The top 10% of workers in the UK have their annual wages rise by 3% over the past decade according to research from the London School of Economics (LSE).
Its report Bankers' Pay and Extreme Wage Inequality in the UK from the Centre for Economic Performance (CEP) at LSE showed that from 1998 this group of employees' share of annual wages rose from 27% to 30%.
The majority of this went to the top 1% of earners and can be mainly accounted for by bonuses to financial sector workers. By 2008, the increased share that bankers were taking amounted to an extra £12 billion per year in wages alone.
The report showed the size of these bonuses and the way in which they were structured may have been a contributing factor to the financial crisis. Bankers paid large cash bonuses on the basis of short-term returns often unadjusted for risk have incentives to take on excessive risk.

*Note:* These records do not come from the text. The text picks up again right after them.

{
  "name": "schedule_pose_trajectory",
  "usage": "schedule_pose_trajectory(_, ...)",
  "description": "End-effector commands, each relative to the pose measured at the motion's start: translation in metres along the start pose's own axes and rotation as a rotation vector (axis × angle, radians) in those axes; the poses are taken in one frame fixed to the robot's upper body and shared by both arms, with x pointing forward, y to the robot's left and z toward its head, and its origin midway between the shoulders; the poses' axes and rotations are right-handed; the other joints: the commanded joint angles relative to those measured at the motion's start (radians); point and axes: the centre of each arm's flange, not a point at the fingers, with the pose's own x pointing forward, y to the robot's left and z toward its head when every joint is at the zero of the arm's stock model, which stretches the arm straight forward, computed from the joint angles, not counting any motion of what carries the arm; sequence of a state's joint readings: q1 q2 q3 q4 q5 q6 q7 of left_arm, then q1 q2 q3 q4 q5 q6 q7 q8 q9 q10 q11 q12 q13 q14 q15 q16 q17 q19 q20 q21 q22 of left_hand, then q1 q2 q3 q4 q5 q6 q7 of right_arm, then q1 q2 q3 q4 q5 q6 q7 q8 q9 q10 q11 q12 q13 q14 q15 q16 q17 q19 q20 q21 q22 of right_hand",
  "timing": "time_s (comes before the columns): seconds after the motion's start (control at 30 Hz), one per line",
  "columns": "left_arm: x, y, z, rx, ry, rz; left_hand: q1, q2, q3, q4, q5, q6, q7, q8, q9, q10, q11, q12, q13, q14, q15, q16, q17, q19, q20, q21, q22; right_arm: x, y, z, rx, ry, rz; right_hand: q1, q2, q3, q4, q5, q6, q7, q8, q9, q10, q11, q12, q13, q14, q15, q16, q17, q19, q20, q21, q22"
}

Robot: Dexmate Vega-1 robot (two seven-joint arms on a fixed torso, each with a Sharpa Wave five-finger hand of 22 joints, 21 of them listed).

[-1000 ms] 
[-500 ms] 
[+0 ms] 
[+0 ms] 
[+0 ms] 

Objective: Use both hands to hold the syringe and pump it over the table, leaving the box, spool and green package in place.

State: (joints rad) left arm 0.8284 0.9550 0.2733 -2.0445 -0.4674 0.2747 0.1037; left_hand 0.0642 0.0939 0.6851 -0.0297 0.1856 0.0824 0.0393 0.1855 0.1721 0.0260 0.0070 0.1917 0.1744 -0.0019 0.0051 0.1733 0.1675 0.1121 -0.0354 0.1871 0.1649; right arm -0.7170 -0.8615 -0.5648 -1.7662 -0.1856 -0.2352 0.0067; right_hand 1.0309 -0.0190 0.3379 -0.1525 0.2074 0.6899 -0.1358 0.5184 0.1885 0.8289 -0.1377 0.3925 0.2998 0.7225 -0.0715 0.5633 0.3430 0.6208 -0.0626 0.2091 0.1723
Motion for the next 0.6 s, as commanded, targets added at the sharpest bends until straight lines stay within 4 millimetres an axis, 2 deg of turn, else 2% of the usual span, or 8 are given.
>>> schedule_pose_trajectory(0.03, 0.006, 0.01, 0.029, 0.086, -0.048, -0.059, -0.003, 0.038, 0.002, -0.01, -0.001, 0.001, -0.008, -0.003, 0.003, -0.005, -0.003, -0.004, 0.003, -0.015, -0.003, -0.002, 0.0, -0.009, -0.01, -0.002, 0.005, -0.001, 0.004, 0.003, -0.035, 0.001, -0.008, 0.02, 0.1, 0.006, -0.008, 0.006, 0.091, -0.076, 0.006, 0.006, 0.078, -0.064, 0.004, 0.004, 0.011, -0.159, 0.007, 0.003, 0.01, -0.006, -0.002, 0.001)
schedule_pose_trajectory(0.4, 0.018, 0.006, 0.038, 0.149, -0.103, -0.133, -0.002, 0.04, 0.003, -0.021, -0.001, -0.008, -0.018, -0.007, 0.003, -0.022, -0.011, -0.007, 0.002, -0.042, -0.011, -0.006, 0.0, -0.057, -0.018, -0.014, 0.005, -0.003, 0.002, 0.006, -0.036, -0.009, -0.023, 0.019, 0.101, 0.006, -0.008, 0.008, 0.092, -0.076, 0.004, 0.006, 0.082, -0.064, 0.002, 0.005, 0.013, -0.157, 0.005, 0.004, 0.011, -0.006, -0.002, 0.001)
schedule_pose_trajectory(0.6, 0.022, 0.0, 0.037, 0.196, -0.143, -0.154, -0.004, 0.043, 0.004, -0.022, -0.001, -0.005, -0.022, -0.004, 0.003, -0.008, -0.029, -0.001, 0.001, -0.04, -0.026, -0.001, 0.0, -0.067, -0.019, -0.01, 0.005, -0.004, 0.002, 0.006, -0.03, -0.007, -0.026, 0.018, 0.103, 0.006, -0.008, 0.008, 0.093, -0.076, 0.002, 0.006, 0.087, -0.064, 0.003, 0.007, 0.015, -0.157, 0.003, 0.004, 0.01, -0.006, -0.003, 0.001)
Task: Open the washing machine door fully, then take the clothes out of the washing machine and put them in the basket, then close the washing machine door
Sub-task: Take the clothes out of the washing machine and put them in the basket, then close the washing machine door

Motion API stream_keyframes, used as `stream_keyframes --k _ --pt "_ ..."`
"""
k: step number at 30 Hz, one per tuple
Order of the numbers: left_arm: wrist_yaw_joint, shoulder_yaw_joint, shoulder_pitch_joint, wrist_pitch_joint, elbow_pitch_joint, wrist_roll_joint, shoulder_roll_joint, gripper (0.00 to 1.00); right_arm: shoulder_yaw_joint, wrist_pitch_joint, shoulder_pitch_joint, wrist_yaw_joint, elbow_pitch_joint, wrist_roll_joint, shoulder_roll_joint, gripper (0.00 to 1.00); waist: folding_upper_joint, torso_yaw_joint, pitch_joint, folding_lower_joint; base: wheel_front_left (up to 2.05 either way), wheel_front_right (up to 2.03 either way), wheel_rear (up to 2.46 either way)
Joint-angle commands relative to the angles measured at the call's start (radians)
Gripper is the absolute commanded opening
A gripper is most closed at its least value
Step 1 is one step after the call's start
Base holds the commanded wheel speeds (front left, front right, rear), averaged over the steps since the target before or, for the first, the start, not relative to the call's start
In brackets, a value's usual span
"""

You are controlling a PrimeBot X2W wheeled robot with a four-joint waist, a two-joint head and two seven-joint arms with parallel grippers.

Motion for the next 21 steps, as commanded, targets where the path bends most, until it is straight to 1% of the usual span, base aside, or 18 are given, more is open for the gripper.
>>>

According to the report, it is unclear whether shifting away from cash toward equity-based compensation would alter any perverse risk incentives because unlike a chief executive officer, an individual banker typically has only a small effect on the share price.
The research concluded there was little evidence as to whether tax rises affecting higher earners would cause a significant number of firms and employees to leave Britain. In any case, highly-paid workers are likely to change their behaviour to minimise the impact of the tax rises and so reduce the expected revenue gains to the Exchequer.